(Data items)
- - - - -

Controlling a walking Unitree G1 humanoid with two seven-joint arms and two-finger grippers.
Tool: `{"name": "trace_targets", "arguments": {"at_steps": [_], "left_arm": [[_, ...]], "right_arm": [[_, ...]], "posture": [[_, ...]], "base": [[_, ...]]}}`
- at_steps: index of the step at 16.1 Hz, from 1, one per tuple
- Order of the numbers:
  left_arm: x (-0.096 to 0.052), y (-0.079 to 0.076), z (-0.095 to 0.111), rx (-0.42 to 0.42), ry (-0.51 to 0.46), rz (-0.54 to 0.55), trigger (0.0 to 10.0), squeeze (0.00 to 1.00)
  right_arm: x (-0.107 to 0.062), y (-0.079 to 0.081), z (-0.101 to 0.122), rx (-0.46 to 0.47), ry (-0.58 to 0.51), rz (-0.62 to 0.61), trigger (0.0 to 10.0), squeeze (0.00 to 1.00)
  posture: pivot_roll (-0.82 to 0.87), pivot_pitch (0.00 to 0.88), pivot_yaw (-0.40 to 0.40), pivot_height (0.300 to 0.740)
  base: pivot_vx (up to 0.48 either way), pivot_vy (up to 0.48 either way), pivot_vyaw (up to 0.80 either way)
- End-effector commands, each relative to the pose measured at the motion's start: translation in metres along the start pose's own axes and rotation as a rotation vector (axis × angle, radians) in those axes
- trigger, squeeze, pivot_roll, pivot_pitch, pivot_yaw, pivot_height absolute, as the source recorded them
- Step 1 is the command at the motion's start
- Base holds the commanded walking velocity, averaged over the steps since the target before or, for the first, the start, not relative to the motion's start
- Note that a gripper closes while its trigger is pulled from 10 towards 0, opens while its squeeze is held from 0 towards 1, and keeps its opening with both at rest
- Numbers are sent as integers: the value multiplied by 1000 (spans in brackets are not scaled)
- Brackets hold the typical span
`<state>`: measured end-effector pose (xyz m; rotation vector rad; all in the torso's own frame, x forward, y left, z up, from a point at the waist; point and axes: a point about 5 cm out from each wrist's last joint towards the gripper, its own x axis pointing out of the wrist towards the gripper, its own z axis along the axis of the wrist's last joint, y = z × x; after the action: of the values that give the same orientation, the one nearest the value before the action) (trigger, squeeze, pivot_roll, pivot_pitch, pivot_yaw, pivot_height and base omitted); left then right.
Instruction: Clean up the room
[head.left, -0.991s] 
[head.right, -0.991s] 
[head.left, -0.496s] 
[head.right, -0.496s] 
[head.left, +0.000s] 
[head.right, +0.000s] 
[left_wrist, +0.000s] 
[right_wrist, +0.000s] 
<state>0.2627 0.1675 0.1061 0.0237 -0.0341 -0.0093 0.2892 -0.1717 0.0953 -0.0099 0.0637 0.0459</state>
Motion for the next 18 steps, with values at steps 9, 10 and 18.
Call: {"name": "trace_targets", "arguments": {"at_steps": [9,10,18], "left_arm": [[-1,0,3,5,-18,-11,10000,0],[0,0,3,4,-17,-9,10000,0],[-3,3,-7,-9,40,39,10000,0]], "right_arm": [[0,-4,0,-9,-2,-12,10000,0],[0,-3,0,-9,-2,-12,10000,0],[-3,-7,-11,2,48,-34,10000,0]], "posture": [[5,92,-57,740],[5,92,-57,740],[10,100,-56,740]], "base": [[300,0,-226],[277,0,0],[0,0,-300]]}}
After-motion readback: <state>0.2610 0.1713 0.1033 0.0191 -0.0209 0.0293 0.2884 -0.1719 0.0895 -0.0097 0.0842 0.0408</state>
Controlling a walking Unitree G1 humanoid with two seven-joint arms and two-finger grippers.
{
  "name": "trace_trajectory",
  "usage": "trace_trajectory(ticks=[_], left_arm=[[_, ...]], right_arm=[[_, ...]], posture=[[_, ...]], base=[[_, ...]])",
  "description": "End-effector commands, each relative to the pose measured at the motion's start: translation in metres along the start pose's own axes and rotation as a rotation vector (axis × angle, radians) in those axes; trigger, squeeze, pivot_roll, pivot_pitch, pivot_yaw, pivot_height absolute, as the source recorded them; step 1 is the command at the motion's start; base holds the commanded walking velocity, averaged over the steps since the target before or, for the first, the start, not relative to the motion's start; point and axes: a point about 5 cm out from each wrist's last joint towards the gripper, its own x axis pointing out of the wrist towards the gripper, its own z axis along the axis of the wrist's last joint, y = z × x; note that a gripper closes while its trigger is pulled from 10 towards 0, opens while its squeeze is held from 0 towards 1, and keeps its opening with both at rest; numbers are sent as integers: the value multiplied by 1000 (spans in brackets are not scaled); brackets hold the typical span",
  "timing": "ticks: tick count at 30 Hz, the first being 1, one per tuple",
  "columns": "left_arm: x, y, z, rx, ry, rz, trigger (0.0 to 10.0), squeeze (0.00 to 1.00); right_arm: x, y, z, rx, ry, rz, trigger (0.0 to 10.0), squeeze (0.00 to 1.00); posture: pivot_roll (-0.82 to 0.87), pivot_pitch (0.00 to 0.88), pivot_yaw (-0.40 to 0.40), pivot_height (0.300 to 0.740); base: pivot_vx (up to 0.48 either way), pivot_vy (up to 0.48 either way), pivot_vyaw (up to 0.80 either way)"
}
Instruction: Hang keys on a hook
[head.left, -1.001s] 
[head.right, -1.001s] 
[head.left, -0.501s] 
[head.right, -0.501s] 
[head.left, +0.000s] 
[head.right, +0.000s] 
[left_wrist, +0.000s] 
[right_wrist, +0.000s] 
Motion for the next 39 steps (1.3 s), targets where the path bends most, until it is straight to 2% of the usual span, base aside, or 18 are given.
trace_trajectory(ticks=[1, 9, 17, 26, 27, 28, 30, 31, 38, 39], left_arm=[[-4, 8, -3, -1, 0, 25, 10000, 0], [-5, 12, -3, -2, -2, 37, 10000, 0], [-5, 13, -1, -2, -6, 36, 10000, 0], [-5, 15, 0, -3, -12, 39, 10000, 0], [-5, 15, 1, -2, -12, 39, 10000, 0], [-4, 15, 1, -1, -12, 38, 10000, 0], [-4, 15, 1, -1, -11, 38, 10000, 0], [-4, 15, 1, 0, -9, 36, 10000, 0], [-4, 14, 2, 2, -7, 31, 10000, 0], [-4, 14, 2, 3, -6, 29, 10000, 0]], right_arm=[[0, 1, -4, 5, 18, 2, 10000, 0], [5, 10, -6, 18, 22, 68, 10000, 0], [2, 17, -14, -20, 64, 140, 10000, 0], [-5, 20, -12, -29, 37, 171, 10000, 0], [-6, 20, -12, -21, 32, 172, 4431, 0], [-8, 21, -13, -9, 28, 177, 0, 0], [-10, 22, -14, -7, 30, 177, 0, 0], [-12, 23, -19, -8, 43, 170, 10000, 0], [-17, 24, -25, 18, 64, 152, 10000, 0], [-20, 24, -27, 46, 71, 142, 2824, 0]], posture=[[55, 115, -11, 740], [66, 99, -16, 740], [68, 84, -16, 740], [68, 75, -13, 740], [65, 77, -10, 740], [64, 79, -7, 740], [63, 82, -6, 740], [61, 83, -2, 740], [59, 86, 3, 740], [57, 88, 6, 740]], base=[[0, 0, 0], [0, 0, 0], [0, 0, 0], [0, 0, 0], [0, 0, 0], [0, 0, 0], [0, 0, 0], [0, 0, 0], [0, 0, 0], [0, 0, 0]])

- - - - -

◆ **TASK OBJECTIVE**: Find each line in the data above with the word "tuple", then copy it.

◆ **SOLUTION**:
- at_steps: index of the step at 16.1 Hz, from 1, one per tuple
  "timing": "ticks: tick count at 30 Hz, the first being 1, one per tuple",

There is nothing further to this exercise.